Fans Making Concerts Annoying

By Broadside Style Columnist Andy Minor.

Many times before have you fine readers heard me ramble on about the importance of live music and attending shows. How it is the ideal arena for contact between artist and listener, how it can make or break how a band is perceived, et cetera, et cetera. And while I don’t mean to reiterate myself, there is a large element of the show-going experience which I have yet to comment on: fans.

All sorts of different people from different walks of life wind up at shows, and I’ve had my fair share of experiences dealing with what can sometimes be clashing, show-going personalities. It doesn’t always go well, and while there are several elements to the concert going experience, sometimes a single bad fan will ruin the whole show.
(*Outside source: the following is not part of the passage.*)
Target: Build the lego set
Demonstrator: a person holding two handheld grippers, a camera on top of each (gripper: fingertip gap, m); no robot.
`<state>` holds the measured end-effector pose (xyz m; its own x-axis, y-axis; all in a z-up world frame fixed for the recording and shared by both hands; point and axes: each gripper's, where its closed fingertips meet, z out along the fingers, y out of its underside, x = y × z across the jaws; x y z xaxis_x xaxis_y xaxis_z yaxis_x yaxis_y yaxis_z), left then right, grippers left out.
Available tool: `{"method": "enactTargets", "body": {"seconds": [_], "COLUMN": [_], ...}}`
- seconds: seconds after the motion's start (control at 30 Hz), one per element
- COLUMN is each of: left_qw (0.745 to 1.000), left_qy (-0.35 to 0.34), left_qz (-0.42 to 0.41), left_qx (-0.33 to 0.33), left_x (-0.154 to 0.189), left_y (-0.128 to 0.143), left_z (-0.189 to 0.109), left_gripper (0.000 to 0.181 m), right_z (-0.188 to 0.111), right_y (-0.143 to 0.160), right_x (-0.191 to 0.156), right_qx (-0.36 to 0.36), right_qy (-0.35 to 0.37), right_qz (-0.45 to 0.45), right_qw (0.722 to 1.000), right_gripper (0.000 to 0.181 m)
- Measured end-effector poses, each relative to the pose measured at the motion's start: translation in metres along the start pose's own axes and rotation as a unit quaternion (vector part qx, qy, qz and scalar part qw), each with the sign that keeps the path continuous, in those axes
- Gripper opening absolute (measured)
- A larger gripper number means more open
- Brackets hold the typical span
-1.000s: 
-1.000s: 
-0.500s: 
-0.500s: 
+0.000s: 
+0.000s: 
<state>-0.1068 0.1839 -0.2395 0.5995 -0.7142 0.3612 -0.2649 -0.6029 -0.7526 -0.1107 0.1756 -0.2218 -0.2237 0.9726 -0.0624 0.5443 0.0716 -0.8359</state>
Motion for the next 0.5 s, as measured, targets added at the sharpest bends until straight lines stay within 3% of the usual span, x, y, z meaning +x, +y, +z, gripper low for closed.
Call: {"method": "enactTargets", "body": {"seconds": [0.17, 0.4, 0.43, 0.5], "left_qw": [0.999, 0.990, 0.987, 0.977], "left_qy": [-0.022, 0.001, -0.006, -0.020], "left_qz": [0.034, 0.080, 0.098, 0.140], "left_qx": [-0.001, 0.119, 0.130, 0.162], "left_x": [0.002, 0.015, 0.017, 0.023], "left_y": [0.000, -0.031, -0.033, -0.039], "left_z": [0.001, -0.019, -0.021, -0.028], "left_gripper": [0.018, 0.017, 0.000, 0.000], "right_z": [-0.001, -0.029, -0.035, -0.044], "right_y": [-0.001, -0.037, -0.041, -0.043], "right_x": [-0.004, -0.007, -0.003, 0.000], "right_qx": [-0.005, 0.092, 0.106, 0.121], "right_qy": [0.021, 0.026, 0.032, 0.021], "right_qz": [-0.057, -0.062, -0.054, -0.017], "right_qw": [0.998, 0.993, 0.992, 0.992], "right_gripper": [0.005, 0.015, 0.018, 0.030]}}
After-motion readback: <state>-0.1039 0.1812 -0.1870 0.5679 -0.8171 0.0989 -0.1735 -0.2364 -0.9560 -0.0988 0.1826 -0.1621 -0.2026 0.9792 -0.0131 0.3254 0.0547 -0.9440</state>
My first face-off with a fellow concert-goer was during the White Stripes tour way back in 2003. I was a junior in high school, my hair was twice as long as it was in my little picture at the top of this article and I got tickets to the show for my birthday. This was right after the Stripes’ Elephant album was released, so they were the top dogs at that time and within the closed calls of the GWU Smith Center I found myself among Washington, D.C. show-going elitists, who were not going to put up with the obscene behavior of 16-year-olds.

This obscene behavior I mentioned was tossing my hair around in all directions to the beat of the music. In the metal world, this is “head banging.” To the guy standing next to me, with his pseudo-hipster approach to life which, by this time, has probably achieved him both an iPhone and a Prius, my irresponsible hair-management techniques were crossing a line. He told me to stop because my hair was “in [his] girlfriend’s face” and my jumping “might hurt somebody.” I have always been puzzled at this man’s reaction to my visibly having a good time while he and his girlfriend stood like statues in the pit, careful not to show any signs of actual enjoyment.

This couple obviously went to shows to go to shows. What I mean by that is that they did not care about the music, atmosphere or people; they wanted to tell their friends the next day at the local Starbucks all about the show they went to the previous night.

This seems to be a big problem—at least in D.C.—because no matter where I go in the city, most of the time concert-goers refuse to dance and have a good time. If I wanted to go to a show where I didn’t have to move, I’d go to the Kennedy Center for the National Symphony Orchestra. If I go see Chuck Brown at the 9:30 Club, I’m going to do my best to connect with the musicians in my ears, mind and body.

Sometimes people do get a little too into things though, and oftentimes they are simply fueled by the desire to be as close to the stage as possible. Being in the front row has its strong advantages, but I see no reason why being a few rows back is a bad thing. Maybe people feel that if they are in the front the lead singer will notice how cool they look and invite them on stage to become best friends. I saw Muse a few years ago in Philadelphia and managed to be in the front row when they took the stage. This angered the middle-aged couple behind me, who proceeded to weave an arm between my friend and I and hang on to the front railing. This arm dug in my side for the entire two-hour set, and no matter how many times my hair went in this guy’s wife’s face, no matter how many elbows I railed into his wrist, he wouldn’t move his arm.

While I admire his perseverance, I hope his bruised forearm taught him a lesson about being in pits at huge shows. He paid the price for making the concert uncomfortable for someone else, and if you can’t put up with hair in your face, sweat in your mouth and bruises in places you didn’t know you had, stay out of the pit.

I feel like I am simply using this column as an excuse to rant about annoying concert going experiences and, in a way, I am. However, I also know that several of my friends have met people at shows even more annoying than the two examples I’ve given you above. Why does there always seem to be someone at a concert who just plain sucks?

I’ll go to other crowded events like movies and baseball games and never be annoyed by anyone, but rare is the concert where I can’t pick out at least one person who gets in my music-appreciating way. So it goes at concerts, I guess, but it’s not enough to stop me from going.